I recently visited the Australian Museum in Sydney, and was lucky enough to spend some time down in the basement viewing a few of the permanent residents in the Icthyology and Mammal Collections. At one point I found myself in the midst of thousands upon thousands of fish specimens all swimming, or rather floating, in an ethyl-alcohol solution. No camera flash allowed down here, for obvious reasons! Another of my chance encounters, this time with a deep sea angler fish of the kind that pursued Nemo’s dad with a light and lure, not to mention enormous teeth. It’s a bit hard to make it out, so here’s an image of the real thing too. Deep sea monsters indeed!

Image sources: L: author; R: Monterey Bay Aquarium

 

Ichthyology
Fathead (genus Psychrolutes) trawled during the NORFANZ expedition at a depth between 1013 m and 1340 m, on the Norfolk Ridge, north-west of New Zealand, June 2003 (AMS I.42771-001). . The scientists and crew on board the RV Tangaroa affectionately called this fish ‘Mr Blobby’. Note the parasitic copepod on Mr Blobby’s mouth. Photo by Kerryn Parkinson, Australian Museum.

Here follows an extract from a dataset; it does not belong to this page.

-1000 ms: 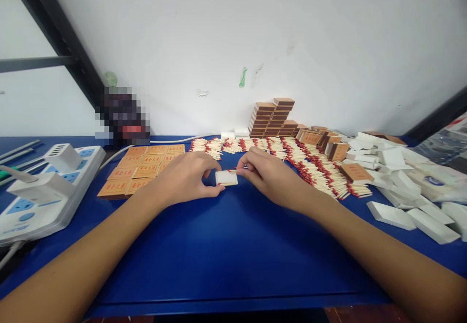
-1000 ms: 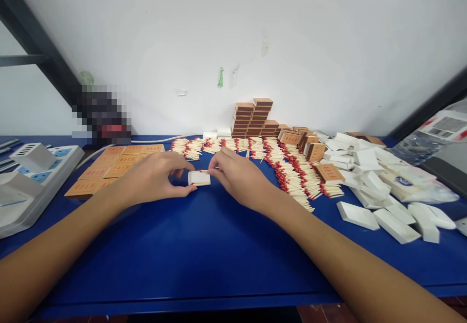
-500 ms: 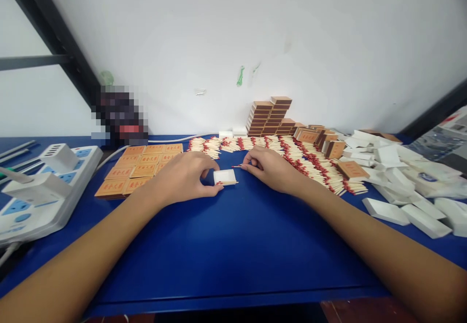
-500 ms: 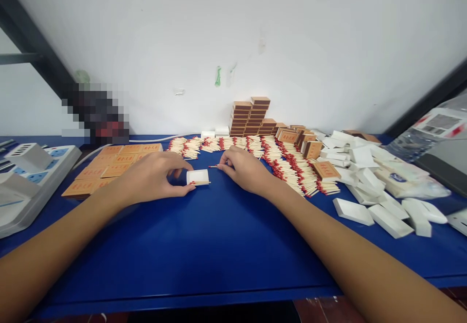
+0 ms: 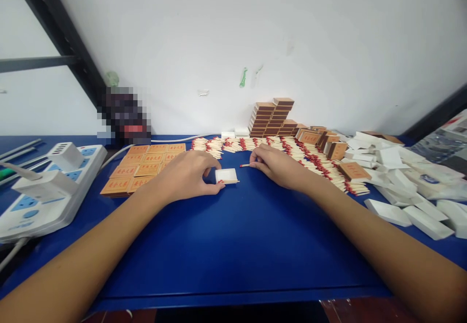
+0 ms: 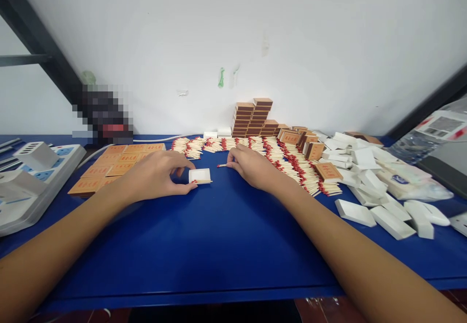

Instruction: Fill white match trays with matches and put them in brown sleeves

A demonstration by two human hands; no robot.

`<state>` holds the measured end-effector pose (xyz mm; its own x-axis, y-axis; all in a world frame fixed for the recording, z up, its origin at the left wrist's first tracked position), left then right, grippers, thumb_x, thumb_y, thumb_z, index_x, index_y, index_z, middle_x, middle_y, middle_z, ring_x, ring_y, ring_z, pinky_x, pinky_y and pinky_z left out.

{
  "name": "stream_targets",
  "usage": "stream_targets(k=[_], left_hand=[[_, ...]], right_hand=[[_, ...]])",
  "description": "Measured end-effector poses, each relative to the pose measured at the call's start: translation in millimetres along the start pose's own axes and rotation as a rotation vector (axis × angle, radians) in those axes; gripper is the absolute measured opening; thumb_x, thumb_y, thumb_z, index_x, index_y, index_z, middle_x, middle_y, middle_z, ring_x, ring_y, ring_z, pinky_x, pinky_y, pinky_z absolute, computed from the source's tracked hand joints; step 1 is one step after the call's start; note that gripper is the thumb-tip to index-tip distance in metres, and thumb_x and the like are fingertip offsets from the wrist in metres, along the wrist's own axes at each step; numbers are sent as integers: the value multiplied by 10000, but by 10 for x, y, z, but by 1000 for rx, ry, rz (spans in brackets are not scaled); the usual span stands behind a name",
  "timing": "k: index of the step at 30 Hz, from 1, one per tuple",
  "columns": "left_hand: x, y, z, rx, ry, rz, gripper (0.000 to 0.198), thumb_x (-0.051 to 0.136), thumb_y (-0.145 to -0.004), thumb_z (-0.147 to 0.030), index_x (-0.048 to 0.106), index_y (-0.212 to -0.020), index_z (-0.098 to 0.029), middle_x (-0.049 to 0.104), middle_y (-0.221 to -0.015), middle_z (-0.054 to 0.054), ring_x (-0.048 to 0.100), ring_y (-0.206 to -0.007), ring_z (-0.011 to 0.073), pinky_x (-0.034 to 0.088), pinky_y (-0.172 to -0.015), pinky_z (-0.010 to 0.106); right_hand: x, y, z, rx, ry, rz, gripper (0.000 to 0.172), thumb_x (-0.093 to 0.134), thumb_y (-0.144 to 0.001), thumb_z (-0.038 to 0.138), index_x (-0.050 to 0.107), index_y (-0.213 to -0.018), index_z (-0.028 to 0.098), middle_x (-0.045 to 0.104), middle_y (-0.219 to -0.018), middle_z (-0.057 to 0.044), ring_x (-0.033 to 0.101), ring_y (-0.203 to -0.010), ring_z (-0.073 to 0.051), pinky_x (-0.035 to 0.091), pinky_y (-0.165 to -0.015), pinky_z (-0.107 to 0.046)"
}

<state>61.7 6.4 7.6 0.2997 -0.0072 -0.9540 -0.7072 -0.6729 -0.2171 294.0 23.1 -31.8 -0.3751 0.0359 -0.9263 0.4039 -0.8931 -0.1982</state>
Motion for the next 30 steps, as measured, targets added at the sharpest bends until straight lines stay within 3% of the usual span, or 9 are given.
stream_targets(k=[5, 9, 12, 16, 20, 23, 26, 30], left_hand=[[-14, -3, 21, -5, 1, -6, 250, 745, -862, -431, 803, -982, -219, 709, -791, 8, 603, -716, 172, 342, -624, 313], [-2, 3, 21, 16, -2, -26, 254, 748, -866, -421, 799, -1001, -212, 725, -814, 10, 623, -735, 173, 366, -651, 308], [28, 4, -2, 32, -6, -26, 232, 748, -864, -412, 790, -949, -201, 721, -798, 8, 621, -721, 167, 370, -648, 303], [-29, -2, 53, 22, -26, -36, 258, 733, -872, -432, 793, -951, -194, 721, -795, 12, 618, -712, 165, 379, -655, 305], [-337, 17, 331, -59, -120, -203, 320, 761, -823, -467, 819, -975, -192, 673, -705, 17, 606, -715, 190, 385, -663, 309], [-547, 72, 608, -180, -226, -317, 392, 765, -794, -507, 836, -1003, -182, 685, -737, 42, 612, -744, 211, 403, -693, 321], [-589, 110, 774, -224, -293, -344, 424, 743, -806, -535, 840, -1008, -175, 700, -766, 65, 622, -789, 234, 409, -702, 331], [-528, 117, 831, -251, -325, -360, 407, 721, -831, -499, 838, -1029, -164, 717, -786, 83, 634, -811, 247, 402, -680, 336]], right_hand=[[-44, 27, 85, 12, 7, -7, 132, 488, -1044, 219, 588, -958, 213, 642, -1054, -101, 608, -931, -237, 454, -809, -348], [-94, 93, 430, -76, -15, -108, 125, 488, -1076, 239, 577, -991, 217, 644, -1090, -93, 618, -949, -222, 456, -802, -329], [-23, 140, 687, -118, 44, -92, 86, 533, -1068, 220, 598, -1013, 202, 644, -1072, -84, 620, -928, -217, 442, -765, -321], [21, 122, 785, -170, 19, -106, 59, 577, -1058, 226, 629, -1060, 199, 642, -1086, -73, 608, -886, -193, 424, -746, -307], [-78, -52, 651, -114, -115, -241, 110, 578, -1050, 209, 648, -968, 187, 641, -952, -43, 577, -825, -168, 396, -741, -292], [-17, -266, 673, -117, -160, -185, 87, 628, -1008, 178, 670, -932, 180, 635, -858, -17, 562, -799, -160, 377, -739, -282], [136, -488, 846, -192, -121, -120, 29, 666, -989, 177, 694, -981, 178, 655, -931, -32, 576, -870, -170, 375, -780, -286], [349, -769, 1009, -165, -5, -66, 78, 672, -999, 192, 708, -1067, 178, 678, -1070, -72, 603, -1005, -208, 385, -828, -304]])
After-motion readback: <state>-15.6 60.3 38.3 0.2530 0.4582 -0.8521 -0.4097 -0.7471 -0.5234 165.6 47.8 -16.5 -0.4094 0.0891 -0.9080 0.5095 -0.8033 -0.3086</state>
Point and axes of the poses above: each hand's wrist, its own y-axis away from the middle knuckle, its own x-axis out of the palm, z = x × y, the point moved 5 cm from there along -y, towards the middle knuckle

I was also thrilled to meet a blobfish (Psychrolutes microporos) aka Mr Blobby, who gained international fame as the mascot of the Ugly Animal Preservation Society. He also features in a sculpture by Patricia Piccinini on display in the Australian National Gallery. In fact, the specimen was brought up from the deep sea off NW New Zealand during the NORFANZ expedition in 2003. Sadly, he looks little like the photo snapped on board the vessel shortly after he was retrieved from the trawl net. His impressive blobby mass has shrunk in the fixing process, and he is a somewhat diminutive specimen now, with receding eyes and no sign of that wonderful bulbous nose of old! Nevertheless, he is still impressive in the flesh – a reminder of the incredible world that exists in the depths of our Southern Hemisphere oceans.